There's also the question of whether consumers are in the mood to pay for recycling. Some companies like IBM, Hewlett-Packard and Best Buy have programs where you might pay $30 or $35 to drop off your computer.
I don't think we're going to find the numbers of people that we need to pay that money at the end. They're just not going to do it. I think most people would keep it in their basement or throw it out before they would...But I do think it's an entirely different thing if you incorporate the end-of-life costs in the front-end purchase price of the product. The pattern has been, really, for the past 20 years, that the cost of the new products keeps coming down and down and down, and so if you build in the cost of recycling into the new purchase price, I think most consumers are going to be willing to pay that.

Some of the industry representatives in this NEPSI (National Electronic Products Stewardship Initiative) dialogue have argued that if you add on too much of a cost, it'll discourage consumer purchasing...But I just don't think that's going to be the case, because when you can buy a system of awesome power for under $500--whereas just a couple years ago it would have cost you $2,000--I think a few more dollars at the front end isn't going to have any impact on the consumer demand.

How are the NEPSI discussions going? What can we expect to see at the end of the dialogue in September?
We've recently made one important first step, which is to move the industry off of their position that we could solve it all at the waste end and we could do it all on a voluntary basis...But (we still need to hash out) the many, many important and difficult details on how are we going to really implement this stuff. How are we going to develop this system that will incorporate the whole life-cycle cost in the purchase price?
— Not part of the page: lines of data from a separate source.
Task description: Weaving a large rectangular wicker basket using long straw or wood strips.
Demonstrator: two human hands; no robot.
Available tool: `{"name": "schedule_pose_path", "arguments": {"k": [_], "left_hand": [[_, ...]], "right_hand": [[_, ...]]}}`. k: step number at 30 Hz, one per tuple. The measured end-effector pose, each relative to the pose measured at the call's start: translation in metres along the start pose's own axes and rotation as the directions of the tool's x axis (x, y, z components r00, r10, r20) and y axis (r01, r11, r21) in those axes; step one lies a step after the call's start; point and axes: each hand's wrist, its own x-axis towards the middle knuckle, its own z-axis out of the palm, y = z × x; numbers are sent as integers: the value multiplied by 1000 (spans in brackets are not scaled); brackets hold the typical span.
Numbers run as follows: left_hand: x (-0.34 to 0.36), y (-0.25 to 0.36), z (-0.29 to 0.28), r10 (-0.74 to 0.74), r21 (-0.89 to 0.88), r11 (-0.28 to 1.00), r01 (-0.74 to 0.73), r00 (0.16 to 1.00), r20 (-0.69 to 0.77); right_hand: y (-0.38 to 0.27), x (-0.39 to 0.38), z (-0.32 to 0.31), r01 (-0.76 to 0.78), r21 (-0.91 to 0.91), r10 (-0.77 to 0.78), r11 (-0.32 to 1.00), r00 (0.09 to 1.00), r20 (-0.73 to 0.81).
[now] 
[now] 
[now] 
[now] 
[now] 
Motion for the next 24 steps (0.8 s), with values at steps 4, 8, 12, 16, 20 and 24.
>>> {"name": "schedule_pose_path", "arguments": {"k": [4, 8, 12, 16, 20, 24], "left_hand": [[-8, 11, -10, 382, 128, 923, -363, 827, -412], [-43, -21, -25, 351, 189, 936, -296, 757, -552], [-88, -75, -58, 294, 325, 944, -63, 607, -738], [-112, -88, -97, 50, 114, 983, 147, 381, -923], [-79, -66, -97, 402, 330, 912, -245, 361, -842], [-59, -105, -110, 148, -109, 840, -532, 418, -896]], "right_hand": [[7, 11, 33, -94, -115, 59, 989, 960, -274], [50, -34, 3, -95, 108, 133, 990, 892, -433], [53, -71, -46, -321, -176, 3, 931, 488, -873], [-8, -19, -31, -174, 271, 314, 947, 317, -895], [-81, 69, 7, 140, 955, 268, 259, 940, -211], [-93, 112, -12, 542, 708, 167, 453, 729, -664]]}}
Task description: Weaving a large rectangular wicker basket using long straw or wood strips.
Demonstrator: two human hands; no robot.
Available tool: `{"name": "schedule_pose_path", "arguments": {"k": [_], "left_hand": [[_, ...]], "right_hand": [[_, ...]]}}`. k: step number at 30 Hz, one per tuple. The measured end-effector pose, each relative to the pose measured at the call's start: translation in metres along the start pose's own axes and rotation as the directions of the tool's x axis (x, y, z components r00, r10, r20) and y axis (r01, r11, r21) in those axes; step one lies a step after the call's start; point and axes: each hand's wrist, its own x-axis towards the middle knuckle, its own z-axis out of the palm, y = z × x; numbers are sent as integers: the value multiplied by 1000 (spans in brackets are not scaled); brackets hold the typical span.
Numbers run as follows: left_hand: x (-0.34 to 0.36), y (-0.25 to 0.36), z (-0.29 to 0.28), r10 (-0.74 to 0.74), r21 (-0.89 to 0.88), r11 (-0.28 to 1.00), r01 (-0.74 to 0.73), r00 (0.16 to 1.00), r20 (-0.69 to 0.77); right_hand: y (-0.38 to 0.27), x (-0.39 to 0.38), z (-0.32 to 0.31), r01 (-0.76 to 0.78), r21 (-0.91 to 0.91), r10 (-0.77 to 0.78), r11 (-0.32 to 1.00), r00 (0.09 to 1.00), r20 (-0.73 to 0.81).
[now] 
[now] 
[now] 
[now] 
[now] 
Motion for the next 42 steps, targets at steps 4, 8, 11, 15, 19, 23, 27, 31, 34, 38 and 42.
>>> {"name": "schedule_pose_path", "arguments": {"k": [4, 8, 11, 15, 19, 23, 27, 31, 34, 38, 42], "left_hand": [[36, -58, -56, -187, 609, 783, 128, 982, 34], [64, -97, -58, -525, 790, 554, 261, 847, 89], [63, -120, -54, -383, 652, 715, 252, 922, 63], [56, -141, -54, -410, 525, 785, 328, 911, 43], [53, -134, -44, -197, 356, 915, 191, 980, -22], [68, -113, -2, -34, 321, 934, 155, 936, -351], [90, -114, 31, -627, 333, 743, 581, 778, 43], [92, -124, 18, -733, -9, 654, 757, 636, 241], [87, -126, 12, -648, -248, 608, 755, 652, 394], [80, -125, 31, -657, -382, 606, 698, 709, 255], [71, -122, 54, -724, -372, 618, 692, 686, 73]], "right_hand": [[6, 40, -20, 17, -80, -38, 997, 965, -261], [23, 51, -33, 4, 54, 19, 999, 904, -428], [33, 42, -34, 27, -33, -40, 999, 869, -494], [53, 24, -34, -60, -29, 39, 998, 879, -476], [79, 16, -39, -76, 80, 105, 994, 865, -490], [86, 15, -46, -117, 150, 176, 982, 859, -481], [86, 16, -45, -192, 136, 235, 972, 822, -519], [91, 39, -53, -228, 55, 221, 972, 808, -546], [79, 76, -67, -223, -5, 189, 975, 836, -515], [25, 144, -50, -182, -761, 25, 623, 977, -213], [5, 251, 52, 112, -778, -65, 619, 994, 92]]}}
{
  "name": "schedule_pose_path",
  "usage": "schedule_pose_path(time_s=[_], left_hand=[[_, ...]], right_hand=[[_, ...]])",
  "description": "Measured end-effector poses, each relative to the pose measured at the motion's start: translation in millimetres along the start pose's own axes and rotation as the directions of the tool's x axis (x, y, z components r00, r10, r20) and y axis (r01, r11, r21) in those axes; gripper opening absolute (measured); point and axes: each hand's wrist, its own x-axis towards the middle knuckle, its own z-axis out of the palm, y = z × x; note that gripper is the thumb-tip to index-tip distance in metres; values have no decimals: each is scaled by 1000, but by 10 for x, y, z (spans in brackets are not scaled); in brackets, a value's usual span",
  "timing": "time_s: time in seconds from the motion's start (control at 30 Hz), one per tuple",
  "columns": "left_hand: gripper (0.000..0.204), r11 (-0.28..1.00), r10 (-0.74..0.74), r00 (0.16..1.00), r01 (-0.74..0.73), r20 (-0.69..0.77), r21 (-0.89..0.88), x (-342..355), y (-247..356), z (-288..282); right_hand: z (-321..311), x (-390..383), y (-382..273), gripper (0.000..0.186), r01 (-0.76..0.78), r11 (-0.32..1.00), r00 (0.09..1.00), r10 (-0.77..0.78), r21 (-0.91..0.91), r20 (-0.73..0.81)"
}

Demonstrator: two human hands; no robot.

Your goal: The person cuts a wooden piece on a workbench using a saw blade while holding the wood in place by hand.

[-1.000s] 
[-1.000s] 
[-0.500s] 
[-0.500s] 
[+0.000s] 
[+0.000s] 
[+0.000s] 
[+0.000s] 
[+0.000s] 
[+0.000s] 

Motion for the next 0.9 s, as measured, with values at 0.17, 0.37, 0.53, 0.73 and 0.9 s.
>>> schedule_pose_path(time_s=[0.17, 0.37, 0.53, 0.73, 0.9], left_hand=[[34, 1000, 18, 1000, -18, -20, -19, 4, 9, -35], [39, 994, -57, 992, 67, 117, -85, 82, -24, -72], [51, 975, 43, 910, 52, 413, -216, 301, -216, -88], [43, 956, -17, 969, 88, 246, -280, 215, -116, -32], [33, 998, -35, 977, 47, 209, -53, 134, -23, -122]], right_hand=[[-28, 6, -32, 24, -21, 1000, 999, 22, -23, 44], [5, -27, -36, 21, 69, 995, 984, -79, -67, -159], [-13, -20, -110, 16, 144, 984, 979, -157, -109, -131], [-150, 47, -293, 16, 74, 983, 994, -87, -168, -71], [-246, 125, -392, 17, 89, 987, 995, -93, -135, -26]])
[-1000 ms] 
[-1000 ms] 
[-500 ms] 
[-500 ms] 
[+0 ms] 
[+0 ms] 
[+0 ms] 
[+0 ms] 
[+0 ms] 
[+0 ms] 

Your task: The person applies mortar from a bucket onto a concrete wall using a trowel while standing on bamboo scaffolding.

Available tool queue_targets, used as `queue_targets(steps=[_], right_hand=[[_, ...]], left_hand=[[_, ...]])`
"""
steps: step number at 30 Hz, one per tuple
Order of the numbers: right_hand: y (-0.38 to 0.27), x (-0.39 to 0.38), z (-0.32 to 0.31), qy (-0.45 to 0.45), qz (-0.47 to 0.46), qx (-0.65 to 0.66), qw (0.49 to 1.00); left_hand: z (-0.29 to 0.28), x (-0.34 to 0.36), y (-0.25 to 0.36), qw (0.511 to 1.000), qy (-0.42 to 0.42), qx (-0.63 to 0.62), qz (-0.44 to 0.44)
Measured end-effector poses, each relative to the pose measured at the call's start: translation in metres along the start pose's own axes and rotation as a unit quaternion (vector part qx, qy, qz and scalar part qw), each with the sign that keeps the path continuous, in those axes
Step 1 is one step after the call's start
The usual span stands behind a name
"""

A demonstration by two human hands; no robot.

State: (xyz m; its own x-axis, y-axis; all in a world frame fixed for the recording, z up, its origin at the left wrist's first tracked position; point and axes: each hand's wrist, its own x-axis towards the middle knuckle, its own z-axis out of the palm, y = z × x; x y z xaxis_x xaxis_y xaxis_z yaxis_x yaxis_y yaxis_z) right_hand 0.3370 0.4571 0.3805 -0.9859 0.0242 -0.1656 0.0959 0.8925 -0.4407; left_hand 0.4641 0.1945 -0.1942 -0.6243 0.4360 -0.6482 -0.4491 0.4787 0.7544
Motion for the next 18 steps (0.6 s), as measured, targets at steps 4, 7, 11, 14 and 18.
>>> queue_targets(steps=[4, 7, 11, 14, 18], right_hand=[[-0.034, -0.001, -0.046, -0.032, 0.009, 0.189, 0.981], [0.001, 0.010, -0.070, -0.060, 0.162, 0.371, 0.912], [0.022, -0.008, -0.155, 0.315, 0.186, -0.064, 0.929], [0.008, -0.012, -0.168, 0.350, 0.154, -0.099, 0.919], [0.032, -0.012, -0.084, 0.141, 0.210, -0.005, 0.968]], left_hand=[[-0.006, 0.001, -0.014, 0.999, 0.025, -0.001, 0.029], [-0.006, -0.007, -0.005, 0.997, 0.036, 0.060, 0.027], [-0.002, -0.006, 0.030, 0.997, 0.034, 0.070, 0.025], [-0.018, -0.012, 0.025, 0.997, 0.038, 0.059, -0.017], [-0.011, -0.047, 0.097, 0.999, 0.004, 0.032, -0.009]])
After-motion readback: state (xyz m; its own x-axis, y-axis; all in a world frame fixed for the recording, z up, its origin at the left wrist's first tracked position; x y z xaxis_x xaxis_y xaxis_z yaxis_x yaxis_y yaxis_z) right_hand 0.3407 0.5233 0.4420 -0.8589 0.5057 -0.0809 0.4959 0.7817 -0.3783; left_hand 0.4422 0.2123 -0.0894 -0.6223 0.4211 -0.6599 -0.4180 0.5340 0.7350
When consumers are provided the information and provided the infrastructure for doing things responsibly, then they'll do it.
Then there are questions about whether you're going to pay it at the retail store, and what about Dell and the Internet? Everybody seems to be very freaked out about Dell. They're gobbling up more and more market share all the time; they don't do any retail sales; they have not been a participant in NEPSI. And I think that's going to be a major focus of contention over the next stretch of time, to see if there are ways to bring them to the table in a serious manner or whether they're going to try to stay outside of this whole thing. And I think that that's one of the things that's driving the rest of the industry to realize that they need to have some actual legislation because of their fear of Dell.

There doesn't seem to be much legislation in the U.S. It's mostly on a state level, like the two bills (targeting CRTs) in California. In Europe, the WEEE (Waste from Electrical and Electronic Equipment) Directive just seems to be dragging on endlessly.
They think they're going to wrap it up this year. Well, I talked earlier about how the SIA has been so good at stalling things. I think that the industry groups have been pretty effective at stalling the WEEE Directive also...One of the main debates that's still going on there is whether a system for take-back is more effective if you have it based on individual responsibility or collective responsibility, and I think that's one of the things that we're going to be getting into here also over the next few months. The companies that are the most focused on environmental design seem to be taking the position that they prefer the individual responsibility because they think that they can design a greener computer and make it for less money and that should be rewarded.

Some of the Japanese companies have pretty aggressive time lines for completely phasing out lead in their whole production process...Panasonic (has) a corporate policy now, globally, to be completely lead-free by the end of 2002. And Sharp has a policy in place to be lead-free by the end of 2003. So these are not 10 years out. They're doing it right now.